Return each line of the data below unchanged, please.

%%

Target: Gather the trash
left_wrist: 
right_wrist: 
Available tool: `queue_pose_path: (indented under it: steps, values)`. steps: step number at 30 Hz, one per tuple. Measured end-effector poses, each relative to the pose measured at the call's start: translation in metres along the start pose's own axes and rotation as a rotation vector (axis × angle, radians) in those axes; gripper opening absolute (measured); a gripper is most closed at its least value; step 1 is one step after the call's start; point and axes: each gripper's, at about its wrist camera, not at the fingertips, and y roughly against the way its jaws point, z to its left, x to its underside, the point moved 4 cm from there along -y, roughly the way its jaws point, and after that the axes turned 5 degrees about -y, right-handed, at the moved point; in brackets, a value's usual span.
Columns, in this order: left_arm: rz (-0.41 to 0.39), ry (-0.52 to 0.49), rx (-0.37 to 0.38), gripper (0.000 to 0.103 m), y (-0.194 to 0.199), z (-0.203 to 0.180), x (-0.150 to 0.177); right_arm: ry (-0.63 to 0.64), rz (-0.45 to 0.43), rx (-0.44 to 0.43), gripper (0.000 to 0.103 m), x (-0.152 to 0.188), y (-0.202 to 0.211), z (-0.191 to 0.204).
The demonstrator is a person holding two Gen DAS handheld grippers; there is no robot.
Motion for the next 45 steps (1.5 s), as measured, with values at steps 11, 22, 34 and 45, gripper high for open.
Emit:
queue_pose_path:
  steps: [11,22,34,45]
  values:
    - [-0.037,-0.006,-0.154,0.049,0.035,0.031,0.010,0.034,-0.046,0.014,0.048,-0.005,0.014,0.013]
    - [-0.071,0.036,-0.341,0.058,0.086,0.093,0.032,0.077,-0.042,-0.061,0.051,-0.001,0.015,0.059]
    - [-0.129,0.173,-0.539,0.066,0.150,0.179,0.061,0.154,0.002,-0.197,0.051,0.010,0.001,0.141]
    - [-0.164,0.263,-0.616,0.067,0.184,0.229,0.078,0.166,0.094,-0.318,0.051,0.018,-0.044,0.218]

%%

| RESPONSE AREA |
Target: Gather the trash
left_wrist: 
right_wrist: 
Available tool: `queue_pose_path: (indented under it: steps, values)`. steps: step number at 30 Hz, one per tuple. Measured end-effector poses, each relative to the pose measured at the call's start: translation in metres along the start pose's own axes and rotation as a rotation vector (axis × angle, radians) in those axes; gripper opening absolute (measured); a gripper is most closed at its least value; step 1 is one step after the call's start; point and axes: each gripper's, at about its wrist camera, not at the fingertips, and y roughly against the way its jaws point, z to its left, x to its underside, the point moved 4 cm from there along -y, roughly the way its jaws point, and after that the axes turned 5 degrees about -y, right-handed, at the moved point; in brackets, a value's usual span.
Columns, in this order: left_arm: rz (-0.41 to 0.39), ry (-0.52 to 0.49), rx (-0.37 to 0.38), gripper (0.000 to 0.103 m), y (-0.194 to 0.199), z (-0.203 to 0.180), x (-0.150 to 0.177); right_arm: ry (-0.63 to 0.64), rz (-0.45 to 0.43), rx (-0.44 to 0.43), gripper (0.000 to 0.103 m), x (-0.152 to 0.188), y (-0.202 to 0.211), z (-0.191 to 0.204).
The demonstrator is a person holding two Gen DAS handheld grippers; there is no robot.
Motion for the next 45 steps (1.5 s), as measured, with values at steps 11, 22, 34 and 45, gripper high for open.
Emit:
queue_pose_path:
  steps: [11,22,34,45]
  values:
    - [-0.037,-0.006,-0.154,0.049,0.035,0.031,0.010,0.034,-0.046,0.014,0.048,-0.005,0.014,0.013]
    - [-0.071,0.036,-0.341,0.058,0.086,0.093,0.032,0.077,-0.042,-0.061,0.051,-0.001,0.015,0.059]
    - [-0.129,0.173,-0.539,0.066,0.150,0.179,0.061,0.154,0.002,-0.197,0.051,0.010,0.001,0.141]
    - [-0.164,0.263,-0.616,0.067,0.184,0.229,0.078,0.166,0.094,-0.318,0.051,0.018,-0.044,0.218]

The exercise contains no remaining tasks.